- Streamlining insolvency proceedings
- Establishing effective reorganization proceedings
- Promoting creditor participation
Changes in insolvency regimes over the years—whether motivated by economic or financial crises or implemented as part of broader judicial or legal reforms—have led to the emergence of several trends and good practices. Among these is a unified international good-practice standard on creditor and debtor regimes and insolvency set forth by the World Bank and the United Nations Commission on International Trade Law (UNCITRAL). Good practices in many economies are aimed at improving both the efficiency and the outcome of insolvency proceedings. These include streamlining insolvency proceedings, establishing effective reorganization proceedings and promoting creditor participation in the proceedings.
Streamlining insolvency proceedings
Establishing time limits for proceedings can enhance the efficiency of the insolvency process. Long proceedings reduce creditors’ chances of recovering outstanding debt and can create unnecessary uncertainty for all parties involved(1). Efficient insolvency proceedings increase debt recovery by creditors by making it more difficult for the shareholders of a company to sell its assets at an unreasonably low price to a second company they own.
Many economies focus their reform efforts on improving the efficiency of insolvency proceedings. For example, in an insolvency law adopted in 2016, India introduced time limits for the insolvency process while Mexico shortened the time extensions allowed during reorganization proceedings in January 2014.
Establishing effective reorganization proceedings
The highest recovery rates are recorded in economies where reorganization is the most common insolvency proceeding. Yet a third of economies around the world have no formal judicial reorganization proceeding, and in only 18 economies is reorganization the most common proceeding as recorded by Doing Business(2).
But things are looking up: since 2013, 19 economies have introduced reorganization proceedings, including Cabo Verde, Cyprus, India, Uganda and the United Arab Emirates. Other economies made improvements to their existing regulations on company reorganization. Chile, for example, adopted a new insolvency law in 2014 which facilitated the continuation of the debtor’s business during insolvency proceedings by prohibiting termination of contracts on the ground of insolvency and clarifying provisions on post-commencement financing. Mexico introduced provisions in January 2014 allowing debtors to apply for post-commencement financing during reorganization proceedings and permitting them to apply for reorganization in the event of imminent insolvency.

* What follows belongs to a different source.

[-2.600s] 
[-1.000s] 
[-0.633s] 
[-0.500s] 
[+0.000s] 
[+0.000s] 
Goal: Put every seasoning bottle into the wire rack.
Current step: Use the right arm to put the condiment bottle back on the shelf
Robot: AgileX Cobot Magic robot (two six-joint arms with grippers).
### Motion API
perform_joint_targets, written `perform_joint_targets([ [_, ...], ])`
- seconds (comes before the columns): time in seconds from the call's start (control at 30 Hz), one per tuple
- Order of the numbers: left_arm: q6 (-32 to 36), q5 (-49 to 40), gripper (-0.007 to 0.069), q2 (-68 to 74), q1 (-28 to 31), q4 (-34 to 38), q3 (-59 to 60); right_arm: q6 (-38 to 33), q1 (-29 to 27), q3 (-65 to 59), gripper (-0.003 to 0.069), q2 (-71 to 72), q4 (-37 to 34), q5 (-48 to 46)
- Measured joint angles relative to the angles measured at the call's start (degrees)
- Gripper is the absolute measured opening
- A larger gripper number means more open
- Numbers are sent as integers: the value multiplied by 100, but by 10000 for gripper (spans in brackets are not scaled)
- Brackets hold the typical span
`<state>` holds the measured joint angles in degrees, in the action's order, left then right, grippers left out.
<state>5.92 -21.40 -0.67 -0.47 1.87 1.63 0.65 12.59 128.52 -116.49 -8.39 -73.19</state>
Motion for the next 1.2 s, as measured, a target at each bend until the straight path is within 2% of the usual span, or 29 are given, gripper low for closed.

Figure 1 - Slovenia made resolving insolvency easier by adopting simplified reorganization procedures
Slovenia provides a good example of successful reforms aimed at improving reorganization proceedings—and has achieved some of the biggest improvements in the past several years as measured by Doing Business. The government of Slovenia adopted two amendments to the Financial Operations, Insolvency Proceedings and Compulsory Dissolution Act in 2013. These amendments established new restructuring procedures and introduced several mechanisms aimed at facilitating restructuring, such as debt-equity swaps, control of business operations by buyers of new shares and priority of restructuring plans proposed by major creditors. By 2015, the amendments began to have significant impact on the insolvency practice. Restructurings became common and survival of distressed but viable companies became the prevailing outcome. The time required to complete insolvency proceedings decreased. As a result, the recovery rate for secured creditors in Slovenia increased from 50.1 cents on the dollar in 2013 to 88.2 cents on the dollar in 2015 (figure 1).
Promoting creditor participation
Research has shown that if creditors are not protected or allowed to participate in insolvency proceedings, they will have less incentive to lend in the future. That leads to a less developed credit market(3). Several recent insolvency reforms have addressed this concern. The Dominican Republic, for example, adopted a new law in 2015 that granted creditors the right to approve the sale of substantial assets of the debtor. Azerbaijan and Grenada reformed their insolvency laws in 2017 to provide creditors with the right to request information on the financial affairs of the debtor.
1. Cirmizi, Elena, Leora Klapper and Mahesh Uttamchandani. 2010. “The Challenges of Bankruptcy Reform.” Policy Research Working Paper 5448, World Bank, Washington, DC.
2. Doing Business database.
3. Claessens, Stijn, and Leora Klapper. 2003. "Bankruptcy around the World: Explanations of Its Relative Use." Policy Research Working Paper 2865, World Bank, Washington, DC.